Don Quijote se vino al país. Llegó sin hacer mucho ruido, se puso una gorra de partido, aprendió a aplaudir sin mirar y encontró en la política local lo que no encontró en los libros: creyentes con hambre. A su lado, claro, vino Sancho. Sancho no pregunta, Sancho va. A todo.
Aquí la política no se discute, se cree. No hay debates, hay caravanas. No hay ideas, hay jingles. El voto no baja de la cabeza: sube del estómago. Huele a pica pollo, a gasolina prestada, a billete doblado en la mano caliente del coordinador. Es fe lo que se juega en cada elección. Fe de pobre. Fe de “a mí me dijeron que esta vez sí”.
Don Quijote habla como los que no tienen dudas, aunque diga mentiras. Se baja del carro como si bajara del cielo. Lleva traje, sonrisa blanca, cifras que nadie chequea y promesas que caducaron. Sancho lo sigue como quien sigue una estrella fugaz: sabiendo que no lo va a llevar a ningún sitio, pero por si acaso.

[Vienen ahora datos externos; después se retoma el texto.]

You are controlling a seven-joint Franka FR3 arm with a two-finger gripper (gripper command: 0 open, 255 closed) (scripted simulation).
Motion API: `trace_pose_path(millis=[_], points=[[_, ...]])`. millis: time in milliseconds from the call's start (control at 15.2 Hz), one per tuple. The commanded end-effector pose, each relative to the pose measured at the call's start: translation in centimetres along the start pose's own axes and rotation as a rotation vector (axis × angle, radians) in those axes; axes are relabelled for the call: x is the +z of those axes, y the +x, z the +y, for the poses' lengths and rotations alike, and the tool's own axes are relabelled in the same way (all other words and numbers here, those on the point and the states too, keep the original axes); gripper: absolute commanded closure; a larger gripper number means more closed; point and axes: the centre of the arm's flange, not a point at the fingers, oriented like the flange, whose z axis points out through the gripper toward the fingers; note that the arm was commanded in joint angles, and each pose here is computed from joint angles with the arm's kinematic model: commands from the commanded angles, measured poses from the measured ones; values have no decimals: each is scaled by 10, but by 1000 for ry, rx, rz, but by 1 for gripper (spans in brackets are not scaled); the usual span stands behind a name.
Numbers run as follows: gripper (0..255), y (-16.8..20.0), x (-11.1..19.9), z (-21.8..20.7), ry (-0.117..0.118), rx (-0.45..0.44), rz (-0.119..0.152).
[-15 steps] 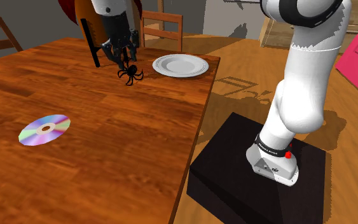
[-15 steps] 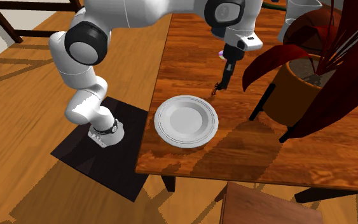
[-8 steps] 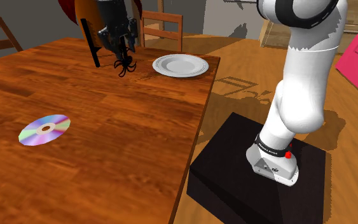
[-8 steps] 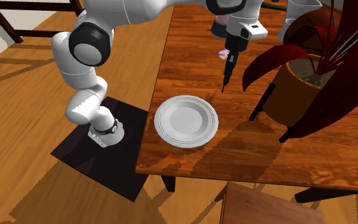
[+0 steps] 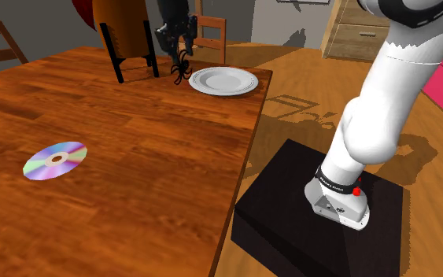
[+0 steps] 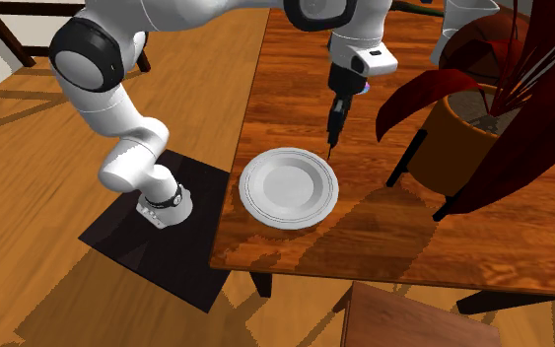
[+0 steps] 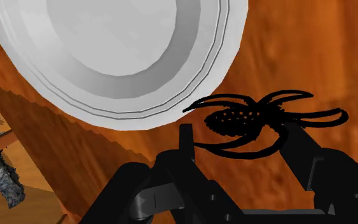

Le guarda el asiento, le grita “¡líder!”, le seca el sudor con un trapo prestado y, cuando ganan, se queda esperando. El cargo. La llamada. El “acuérdate de mí”. Pero Quijote, apenas pisa el poder, se borra. Cambia de número, cambia de acera, cambia de casa si hace falta.
Y Sancho, otra vez, queda solo. Mirando cómo los molinos siguen girando y creyendo que esta vez sí eran gigantes.
Pero no se amarga. Se pone otra gorra. Otra consigna. Otro candidato. Aquí la esperanza es patrimonio nacional: no se hereda, se sufre. Sancho no es ingenuo, es profesional de la ilusión. Podría dar charlas TED sobre cómo sobrevivir con promesas recicladas.
Porque este país está lleno de Sanchos. Gente que cree, aunque ya no quiera. Que se levanta temprano para ir a la caravana con la barriga vacía y la esperanza llena. Que vota pensando en el hijo, en el préstamo, en el chance. Gente que sabe que le van a mentir… pero igual va.
Esto no es política. Esto es realismo mágico con hambre. Y si García Márquez hubiera nacido en Barahona, lo habría contado igual.
Tengo un amigo que dice que esto no es una crónica: es un loop. Un capítulo que se repite como canción pegajosa. Y mientras tanto, el país sigue. Con la gorra puesta. Con la sonrisa torcida. Con la fe intacta, aunque ya no alcance ni para rezar.